What can be in an R data.frame column?

[This article was first published on Win-Vector Blog » R, and kindly contributed to R-bloggers]. (You can report issue about the content on this page here)
Want to share your content on R-bloggers? click here if you have a blog, or here if you don't.

As an R programmer have you every wondered what can be in a data.frame column?

The documentation is a bit vague, help(data.frame) returns some comforting text including:

Value

A data frame, a matrix-like structure whose columns may be of differing types (numeric, logical, factor and character and so on).

If you ask an R programmer the commonly depended upon properties of a data.frame columns are:

  1. All columns in a data frame have the same length. (true, but with an asterisk)
  2. All columns in a data frame are vectors with type (see help(typeof)) and class (see help(class)) deriving from one of the primitive types (such as: numeric, logical, factor and character and so on). (FALSE!)
  3. (weakening from 2) All items in a single column in a data frame have the same number of items per row index. (FALSE)
  4. (weakening from 3) All items in a single column in a data frame are at least homogeneous and have the type/class per row index. (FALSE, or that class/type can be list hiding heterogeneous nested entries)

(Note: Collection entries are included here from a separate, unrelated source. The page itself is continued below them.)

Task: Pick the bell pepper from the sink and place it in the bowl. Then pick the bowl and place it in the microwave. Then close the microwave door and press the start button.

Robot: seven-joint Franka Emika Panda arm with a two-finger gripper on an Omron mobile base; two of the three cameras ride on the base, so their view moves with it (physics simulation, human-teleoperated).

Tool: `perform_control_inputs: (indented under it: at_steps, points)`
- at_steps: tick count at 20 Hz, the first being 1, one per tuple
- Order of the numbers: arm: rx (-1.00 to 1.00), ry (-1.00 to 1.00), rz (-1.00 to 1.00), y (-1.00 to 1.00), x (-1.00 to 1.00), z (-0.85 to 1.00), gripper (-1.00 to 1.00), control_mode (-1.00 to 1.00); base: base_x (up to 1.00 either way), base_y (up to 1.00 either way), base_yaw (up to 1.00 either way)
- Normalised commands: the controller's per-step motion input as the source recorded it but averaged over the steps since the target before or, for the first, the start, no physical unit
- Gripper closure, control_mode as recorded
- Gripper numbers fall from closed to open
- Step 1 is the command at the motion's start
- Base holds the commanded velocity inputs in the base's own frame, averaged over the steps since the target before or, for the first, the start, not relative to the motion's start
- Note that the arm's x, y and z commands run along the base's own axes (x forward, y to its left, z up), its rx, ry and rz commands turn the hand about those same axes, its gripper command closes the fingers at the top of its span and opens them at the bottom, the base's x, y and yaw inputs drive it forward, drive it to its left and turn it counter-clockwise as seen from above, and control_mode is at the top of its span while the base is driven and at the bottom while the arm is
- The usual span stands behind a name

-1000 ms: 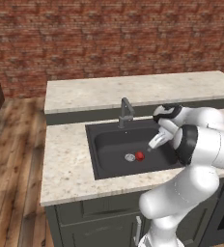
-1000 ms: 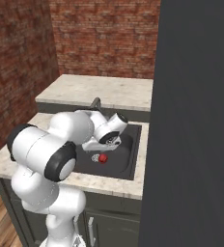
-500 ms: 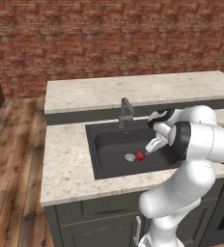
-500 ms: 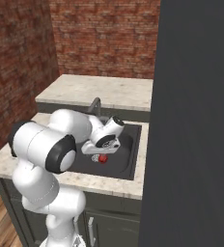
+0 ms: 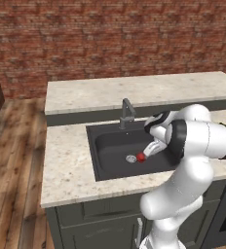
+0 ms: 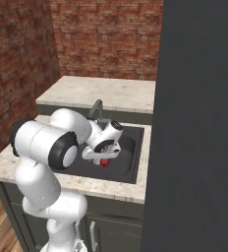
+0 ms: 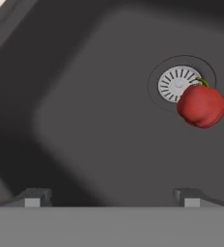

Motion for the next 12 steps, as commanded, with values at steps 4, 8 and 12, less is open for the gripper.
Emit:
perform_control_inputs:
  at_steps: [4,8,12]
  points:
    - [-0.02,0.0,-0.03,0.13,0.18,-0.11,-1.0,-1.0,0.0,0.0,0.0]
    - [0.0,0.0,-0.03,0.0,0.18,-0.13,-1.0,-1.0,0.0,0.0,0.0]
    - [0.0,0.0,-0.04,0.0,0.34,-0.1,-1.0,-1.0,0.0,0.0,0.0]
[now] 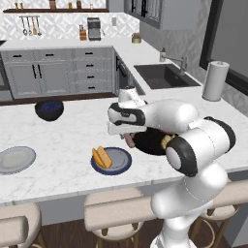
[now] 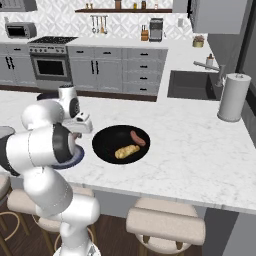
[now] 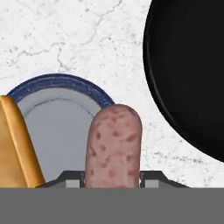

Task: Place one bun and one sausage from the bowl on each plate.

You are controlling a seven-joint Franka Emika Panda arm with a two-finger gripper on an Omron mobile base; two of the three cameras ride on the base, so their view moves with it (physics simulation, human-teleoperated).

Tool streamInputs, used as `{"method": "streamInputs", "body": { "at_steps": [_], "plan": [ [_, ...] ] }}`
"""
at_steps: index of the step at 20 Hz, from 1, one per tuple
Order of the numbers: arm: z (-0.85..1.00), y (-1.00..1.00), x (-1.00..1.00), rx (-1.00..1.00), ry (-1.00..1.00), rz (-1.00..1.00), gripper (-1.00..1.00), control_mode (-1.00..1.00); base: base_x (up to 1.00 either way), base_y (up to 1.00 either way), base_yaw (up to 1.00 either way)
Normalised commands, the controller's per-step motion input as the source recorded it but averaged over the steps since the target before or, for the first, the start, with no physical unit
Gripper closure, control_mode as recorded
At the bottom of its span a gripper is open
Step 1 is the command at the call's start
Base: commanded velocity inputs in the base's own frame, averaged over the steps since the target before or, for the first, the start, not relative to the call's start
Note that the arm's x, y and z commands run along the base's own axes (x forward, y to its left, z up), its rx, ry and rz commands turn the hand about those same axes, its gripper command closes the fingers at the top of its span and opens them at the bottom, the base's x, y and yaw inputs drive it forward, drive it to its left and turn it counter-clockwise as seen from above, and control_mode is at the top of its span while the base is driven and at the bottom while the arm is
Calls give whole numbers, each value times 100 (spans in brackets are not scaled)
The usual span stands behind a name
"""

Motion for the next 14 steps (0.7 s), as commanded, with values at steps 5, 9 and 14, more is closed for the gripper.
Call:
{"method": "streamInputs", "body": {
  "at_steps": [5,9,14],
  "plan": [
    [-17,58,-7,-6,0,1,100,-100,0,0,0],
    [-63,12,16,-4,6,21,100,-100,0,0,0],
    [-52,21,2,-7,5,17,100,-100,0,0,0]
  ]
}}
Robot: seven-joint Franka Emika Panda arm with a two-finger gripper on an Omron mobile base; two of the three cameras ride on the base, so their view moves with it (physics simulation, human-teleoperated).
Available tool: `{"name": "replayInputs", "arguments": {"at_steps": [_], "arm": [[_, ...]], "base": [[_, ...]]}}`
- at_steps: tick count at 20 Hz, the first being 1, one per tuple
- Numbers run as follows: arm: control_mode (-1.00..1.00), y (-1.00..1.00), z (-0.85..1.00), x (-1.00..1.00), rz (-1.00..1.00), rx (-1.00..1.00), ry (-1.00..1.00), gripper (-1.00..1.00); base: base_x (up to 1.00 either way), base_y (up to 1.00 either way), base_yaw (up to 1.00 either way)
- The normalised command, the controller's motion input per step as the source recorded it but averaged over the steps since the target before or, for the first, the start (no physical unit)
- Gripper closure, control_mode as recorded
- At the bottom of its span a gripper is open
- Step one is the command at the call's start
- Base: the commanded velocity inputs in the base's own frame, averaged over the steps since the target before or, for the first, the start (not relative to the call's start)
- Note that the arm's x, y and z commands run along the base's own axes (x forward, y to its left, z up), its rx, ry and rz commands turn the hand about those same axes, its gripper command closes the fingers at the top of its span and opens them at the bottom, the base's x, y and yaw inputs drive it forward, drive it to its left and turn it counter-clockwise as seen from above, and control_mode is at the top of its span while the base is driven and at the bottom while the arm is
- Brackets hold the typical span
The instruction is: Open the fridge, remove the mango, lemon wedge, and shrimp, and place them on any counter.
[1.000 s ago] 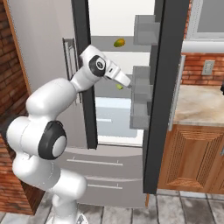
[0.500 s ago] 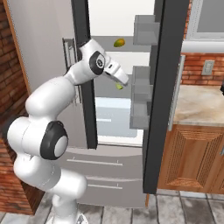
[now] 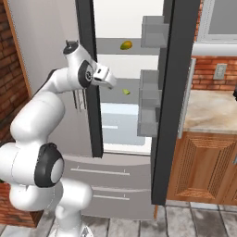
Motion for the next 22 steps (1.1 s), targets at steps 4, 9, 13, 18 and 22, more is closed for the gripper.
{"name": "replayInputs", "arguments": {"at_steps": [4,9,13,18,22], "arm": [[-1.0,0.95,0.03,0.0,0.52,0.23,0.04,-1.0],[-1.0,0.97,0.01,0.0,0.45,0.15,0.0,-1.0],[-1.0,0.52,0.0,0.0,0.13,0.01,-0.1,-1.0],[-1.0,0.19,0.0,0.0,0.0,0.0,0.0,-1.0],[-1.0,0.17,0.02,0.0,-0.07,0.0,0.0,-1.0]], "base": [[0.0,0.0,0.0],[0.0,0.0,0.0],[0.0,0.0,0.0],[0.0,0.0,0.0],[0.0,0.0,0.0]]}}
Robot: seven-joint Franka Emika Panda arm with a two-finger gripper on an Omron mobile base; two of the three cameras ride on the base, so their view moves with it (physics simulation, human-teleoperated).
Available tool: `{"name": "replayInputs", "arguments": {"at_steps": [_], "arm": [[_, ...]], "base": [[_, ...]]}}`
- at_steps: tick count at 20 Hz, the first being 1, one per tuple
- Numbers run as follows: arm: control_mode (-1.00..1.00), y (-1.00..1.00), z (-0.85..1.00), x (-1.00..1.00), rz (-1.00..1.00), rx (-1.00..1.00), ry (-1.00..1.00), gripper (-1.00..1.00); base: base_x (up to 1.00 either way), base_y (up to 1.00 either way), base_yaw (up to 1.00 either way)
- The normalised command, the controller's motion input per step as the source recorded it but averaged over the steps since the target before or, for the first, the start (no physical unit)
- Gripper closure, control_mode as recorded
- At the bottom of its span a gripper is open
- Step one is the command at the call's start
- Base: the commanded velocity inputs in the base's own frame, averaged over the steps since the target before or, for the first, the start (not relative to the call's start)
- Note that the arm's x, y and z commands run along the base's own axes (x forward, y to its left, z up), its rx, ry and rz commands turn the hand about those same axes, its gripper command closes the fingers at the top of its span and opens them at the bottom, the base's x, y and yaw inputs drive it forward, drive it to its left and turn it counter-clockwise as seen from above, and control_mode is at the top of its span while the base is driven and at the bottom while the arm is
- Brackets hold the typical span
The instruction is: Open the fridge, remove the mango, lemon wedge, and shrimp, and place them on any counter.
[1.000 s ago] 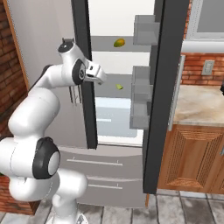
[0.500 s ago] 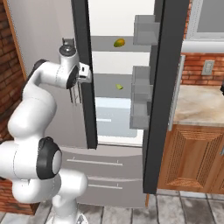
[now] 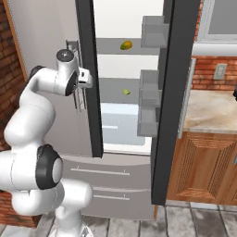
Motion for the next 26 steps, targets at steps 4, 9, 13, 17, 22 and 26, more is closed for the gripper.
{"name": "replayInputs", "arguments": {"at_steps": [4,9,13,17,22,26], "arm": [[-1.0,0.08,0.28,0.0,-0.07,0.0,-0.01,-1.0],[-1.0,0.02,0.54,0.03,-0.08,0.0,-0.04,-1.0],[-1.0,0.0,0.52,0.17,-0.07,0.0,-0.02,-1.0],[-1.0,0.0,0.37,0.18,-0.08,0.0,-0.06,-1.0],[-1.0,0.01,0.01,0.34,-0.1,0.0,-0.12,-1.0],[-1.0,0.09,-0.37,0.44,-0.11,0.0,-0.1,-1.0]], "base": [[0.0,0.0,0.0],[0.0,0.0,0.0],[0.0,0.0,0.0],[0.0,0.0,0.0],[0.0,0.0,0.0],[0.0,0.0,0.0]]}}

Unfortunately only for first item is actually true. The data.frame() and as.data.frame() methods try to do some conversions to make more of the items in the above list are usually true. We know data.frame is implemented as a list of columns, but the idea is the class data.frame overrides a lot of operators and should be able to maintain some useful invariants for us.

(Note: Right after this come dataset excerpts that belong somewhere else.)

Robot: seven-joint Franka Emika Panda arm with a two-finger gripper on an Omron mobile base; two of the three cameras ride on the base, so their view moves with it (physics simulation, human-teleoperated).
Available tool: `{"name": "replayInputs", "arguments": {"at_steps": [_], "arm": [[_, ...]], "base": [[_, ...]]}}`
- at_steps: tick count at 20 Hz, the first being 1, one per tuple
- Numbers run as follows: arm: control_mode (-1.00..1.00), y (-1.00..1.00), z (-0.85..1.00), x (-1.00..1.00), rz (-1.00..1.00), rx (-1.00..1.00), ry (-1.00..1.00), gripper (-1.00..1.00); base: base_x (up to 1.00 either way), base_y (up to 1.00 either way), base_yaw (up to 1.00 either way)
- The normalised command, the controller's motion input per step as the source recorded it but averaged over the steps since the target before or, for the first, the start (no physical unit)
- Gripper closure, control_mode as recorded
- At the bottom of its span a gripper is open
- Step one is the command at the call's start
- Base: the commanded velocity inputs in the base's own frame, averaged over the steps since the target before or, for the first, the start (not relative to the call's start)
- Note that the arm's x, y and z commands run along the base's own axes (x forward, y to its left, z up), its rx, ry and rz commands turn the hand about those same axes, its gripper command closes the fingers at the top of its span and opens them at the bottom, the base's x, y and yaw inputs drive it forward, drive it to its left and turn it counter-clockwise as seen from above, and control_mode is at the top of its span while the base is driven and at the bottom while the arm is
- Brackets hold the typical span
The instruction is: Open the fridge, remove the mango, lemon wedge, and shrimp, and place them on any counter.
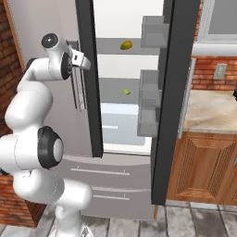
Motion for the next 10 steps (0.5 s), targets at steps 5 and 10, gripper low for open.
{"name": "replayInputs", "arguments": {"at_steps": [5,10], "arm": [[-1.0,0.03,-0.34,0.6,-0.05,0.0,-0.04,-1.0],[-1.0,0.03,0.0,0.71,-0.01,0.0,0.0,-1.0]], "base": [[0.0,0.0,0.0],[0.0,0.0,0.0]]}}
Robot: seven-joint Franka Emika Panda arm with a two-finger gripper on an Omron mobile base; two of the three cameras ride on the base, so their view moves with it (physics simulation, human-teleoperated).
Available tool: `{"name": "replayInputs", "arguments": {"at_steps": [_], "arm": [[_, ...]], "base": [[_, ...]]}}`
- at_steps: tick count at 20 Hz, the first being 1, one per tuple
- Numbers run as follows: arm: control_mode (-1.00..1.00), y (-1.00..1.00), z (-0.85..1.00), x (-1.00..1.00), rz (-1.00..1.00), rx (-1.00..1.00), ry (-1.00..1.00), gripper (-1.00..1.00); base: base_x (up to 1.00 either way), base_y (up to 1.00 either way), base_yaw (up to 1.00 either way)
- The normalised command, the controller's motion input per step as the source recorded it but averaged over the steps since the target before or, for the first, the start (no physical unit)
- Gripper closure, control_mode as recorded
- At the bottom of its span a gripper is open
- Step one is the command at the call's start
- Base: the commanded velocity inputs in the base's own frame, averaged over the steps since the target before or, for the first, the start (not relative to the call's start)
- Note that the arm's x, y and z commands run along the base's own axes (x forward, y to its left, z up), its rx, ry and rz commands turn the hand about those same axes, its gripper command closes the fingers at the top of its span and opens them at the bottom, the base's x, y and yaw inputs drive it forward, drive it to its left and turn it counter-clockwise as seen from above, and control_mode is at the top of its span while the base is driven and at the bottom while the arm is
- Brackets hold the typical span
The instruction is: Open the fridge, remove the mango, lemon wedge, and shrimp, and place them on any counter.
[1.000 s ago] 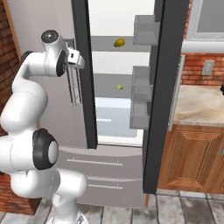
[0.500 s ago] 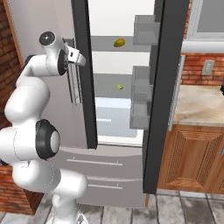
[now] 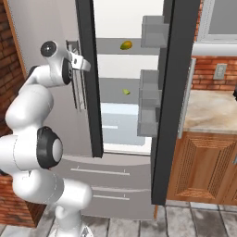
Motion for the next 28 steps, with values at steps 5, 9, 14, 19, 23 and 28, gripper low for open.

data.frame is one of R’s flagship types. You would like it to have fairly regular and teachable observable behavior. (Though given the existence of the reviled attach() command I a beginning to wonder if data.frame was a late addition to S, the language R is based on.)

But if you are writing library code (like vtreat) you end up working with the data frames as they are, and not as you would like them to be.

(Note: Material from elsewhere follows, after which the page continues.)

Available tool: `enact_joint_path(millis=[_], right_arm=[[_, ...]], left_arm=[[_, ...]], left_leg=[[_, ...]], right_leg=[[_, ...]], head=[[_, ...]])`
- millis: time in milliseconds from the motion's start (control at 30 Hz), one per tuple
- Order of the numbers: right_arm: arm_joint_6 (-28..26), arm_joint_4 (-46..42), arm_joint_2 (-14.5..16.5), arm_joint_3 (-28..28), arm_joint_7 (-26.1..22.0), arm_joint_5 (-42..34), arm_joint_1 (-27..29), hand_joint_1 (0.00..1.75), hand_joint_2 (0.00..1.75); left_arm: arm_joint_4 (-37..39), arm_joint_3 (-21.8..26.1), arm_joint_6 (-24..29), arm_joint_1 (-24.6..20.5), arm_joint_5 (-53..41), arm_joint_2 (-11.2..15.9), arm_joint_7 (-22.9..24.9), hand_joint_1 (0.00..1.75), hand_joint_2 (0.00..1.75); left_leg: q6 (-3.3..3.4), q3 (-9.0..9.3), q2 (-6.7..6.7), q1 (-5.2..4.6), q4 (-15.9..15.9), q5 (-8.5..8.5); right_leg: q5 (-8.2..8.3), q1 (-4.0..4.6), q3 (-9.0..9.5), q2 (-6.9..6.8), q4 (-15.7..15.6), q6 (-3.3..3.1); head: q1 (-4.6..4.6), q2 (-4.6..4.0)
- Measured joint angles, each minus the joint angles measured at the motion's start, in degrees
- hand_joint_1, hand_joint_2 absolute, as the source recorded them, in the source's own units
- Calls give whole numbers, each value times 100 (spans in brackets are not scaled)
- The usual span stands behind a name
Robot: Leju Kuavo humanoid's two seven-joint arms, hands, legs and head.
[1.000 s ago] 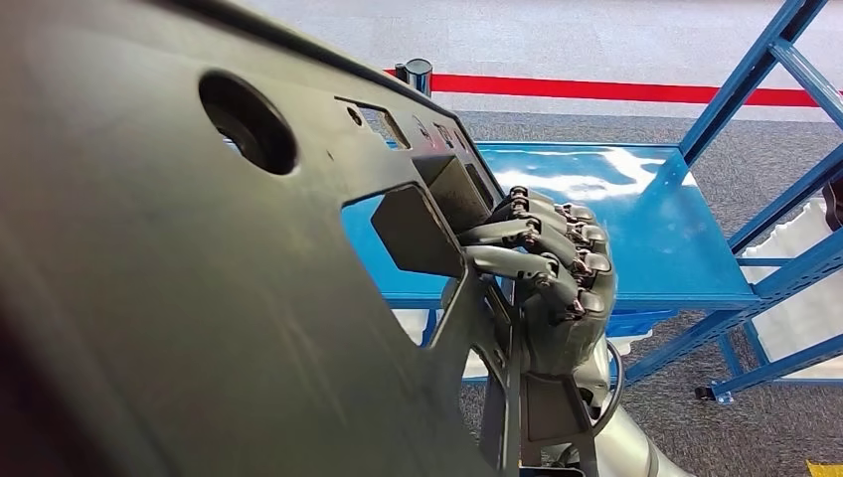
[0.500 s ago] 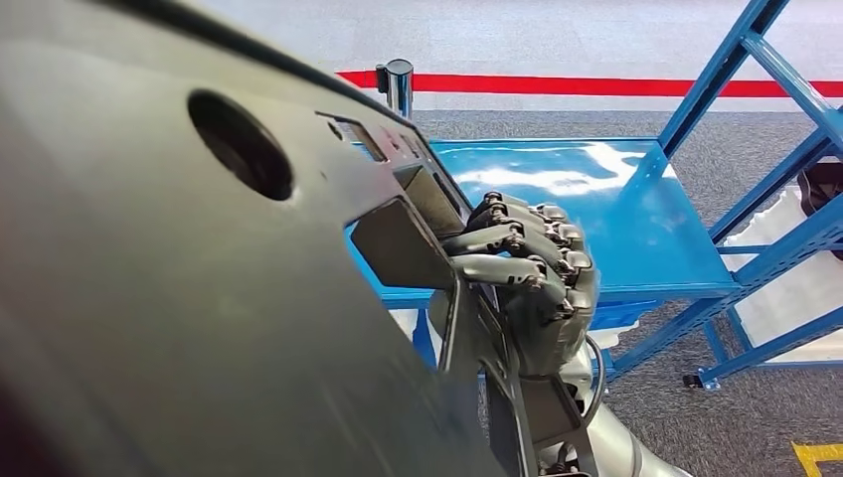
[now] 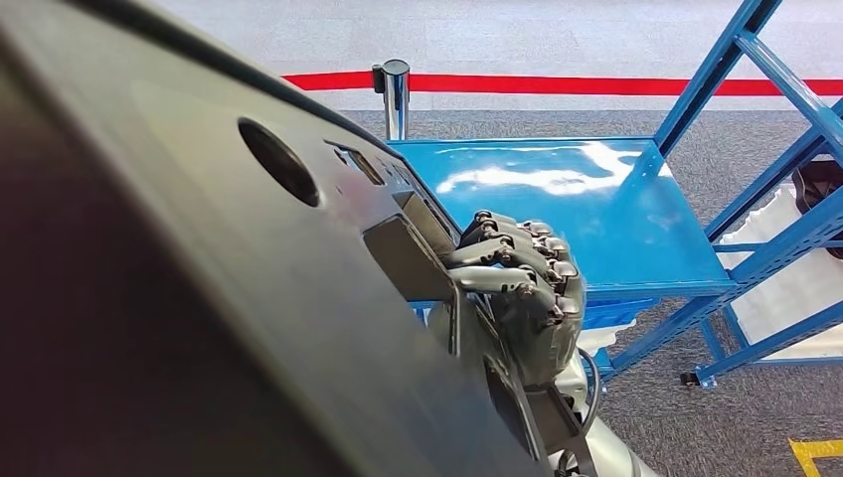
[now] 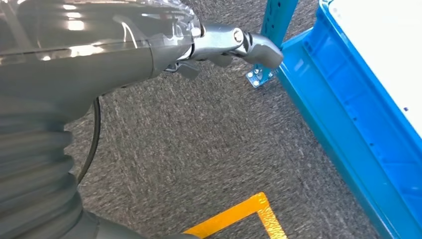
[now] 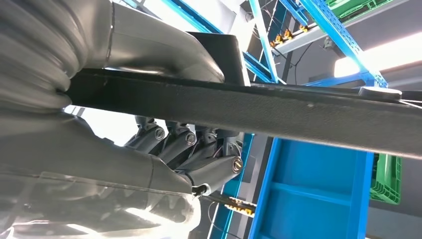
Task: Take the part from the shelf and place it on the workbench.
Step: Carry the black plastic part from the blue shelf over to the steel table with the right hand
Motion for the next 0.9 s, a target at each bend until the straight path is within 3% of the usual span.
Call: enact_joint_path(millis=[200, 267, 333, 433, 467, 500, 533, 600, 667, 800, 833, 900], right_arm=[[121, -2, -25, -20, 8, -19, 89, 162, 175], [155, -10, -27, -24, 13, -8, 89, 162, 175], [185, -28, -36, -33, 31, 8, 85, 162, 175], [229, -45, -65, -54, 99, 36, 87, 162, 175], [246, -47, -76, -57, 123, 43, 89, 162, 175], [261, -48, -86, -58, 136, 49, 91, 162, 175], [270, -48, -93, -60, 145, 54, 90, 162, 175], [278, -50, -101, -63, 151, 61, 84, 162, 175], [276, -58, -102, -67, 152, 62, 78, 162, 175], [275, -86, -105, -78, 155, 67, 76, 162, 175], [275, -91, -104, -78, 156, 69, 75, 162, 175], [275, -98, -101, -78, 157, 73, 73, 162, 175]], left_arm=[[3, 2, -5, 85, 33, -7, 20, 0, 175], [4, 2, -6, 97, 33, -36, 22, 0, 175], [4, 3, -7, 98, 33, -71, 27, 0, 175], [6, 4, -11, 107, 45, -90, 45, 0, 175], [7, 4, -13, 110, 51, -95, 50, 0, 175], [8, 4, -14, 111, 56, -98, 55, 0, 175], [9, 4, -13, 110, 59, -102, 58, 0, 175], [11, 4, -12, 108, 65, -114, 64, 0, 175], [11, 4, -9, 107, 66, -122, 73, 0, 175], [21, 4, -7, 111, 66, -127, 87, 0, 175], [25, 3, -7, 113, 66, -128, 87, 0, 175], [30, 2, -7, 116, 66, -133, 87, 0, 175]], left_leg=[[31, -3, 0, -39, 18, -3], [75, 5, 8, -22, -14, 33], [121, 15, 23, 22, -55, 71], [135, 5, 40, 50, -61, 89], [131, 0, 46, 54, -60, 94], [124, -3, 51, 61, -59, 99], [114, -4, 53, 69, -57, 105], [89, -4, 53, 83, -53, 116], [43, -21, 48, 80, -52, 138], [-104, -51, 35, 81, -65, 203], [-132, -71, 33, 82, -13, 138], [-170, -206, 31, 94, 420, -219]], right_leg=[[17, -38, 5, -1, -17, 28], [2, -39, -10, -2, 15, 55], [-216, -26, -106, -6, 291, 84], [-796, -46, -444, -11, 1275, 113], [-868, -57, -499, -12, 1486, 118], [-824, -66, -457, -13, 1490, 123], [-684, -74, -310, -15, 1276, 127], [-361, -87, 107, -18, 561, 128], [-266, -72, 400, -12, 59, 102], [-243, -59, 434, -7, -113, -10], [-214, -80, 416, -15, -129, -51], [-156, -120, 375, -38, -155, -127]], head=[[1, 0], [0, 0], [18, 0], [55, 0], [62, 0], [64, 0], [66, 0], [70, 0], [74, 0], [80, 0], [78, 0], [71, 0]])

Here is an example of the problem:

d <- data.frame(a=1:3) d$v <- tapply(X=1:6, INDEX=c('a','a','b','b','c','c'), FUN=sum, simplify=TRUE) print(class(d$a)) ## [1] "integer" print(class(d$v)) ## [1] "array"

Even with the simplify=TRUE argument set, tapply() returns an array, and that array type survives when added to a data.frame. There is no implicit as.numeric() conversion to change from an array to a primitive vector class. Any code written under the assumption the columns of the data frame restrict themselves to simple classes and types will fail.

Case in point: earlier versions of vtreat would fail to recognize such a column as numeric (because the library was checking the class name, as I had falsely assumed the is.numeric() check was as fragile as the is.vector() checks) and treat the column as strings. And this is the cost of not having type strictness: there is no way to write concise correct code for dealing with other people’s data. vtreat already had special case code for POSIXlt types (one way nested lists can get into data frames!), but I didn’t have special code to check for lists and arrays in general. It isn’t so much we used the wrong type-check (looking at class() instead of using is.numeric(), which can be debated) it is we failed to put in enough special case code to catch (or at least warn) on all the unexpected corner cases.

This is why I like type systems, they let you document (in a machine readable way, so you can also enforce!) the level of diversity of input you expect. If the inputs are not that diverse they you then have some chance that simple concise code can be correct. If the inputs are a diverse set of unrelated types that don’t share common interfaces, then no concise code can be correct.

Many people say there is no great cost to R’s loose type system, and I say there is. It isn’t just my code. The loose types are why things like ifelse() are 30 lines of code instead of 5 lines of code (try print(ifelse), you will notice the majority of the code is trying to strip off attributes and defend against types that are almost, but not quite what one would expect; only a minority of the code is doing the actual work). This drives up the expense of writing a fitter (such as: lm, glm, randomForest, gbm, rpart, …) as to be correct the fitter may have to convert a number of odd types into primitives. And it drives up the cost of using fitters, as you have to double check the authors anticipated all types you end up sending. And you may not even know which types you are sending due to odd types entering through use of other libraries and functions (such as tapply()).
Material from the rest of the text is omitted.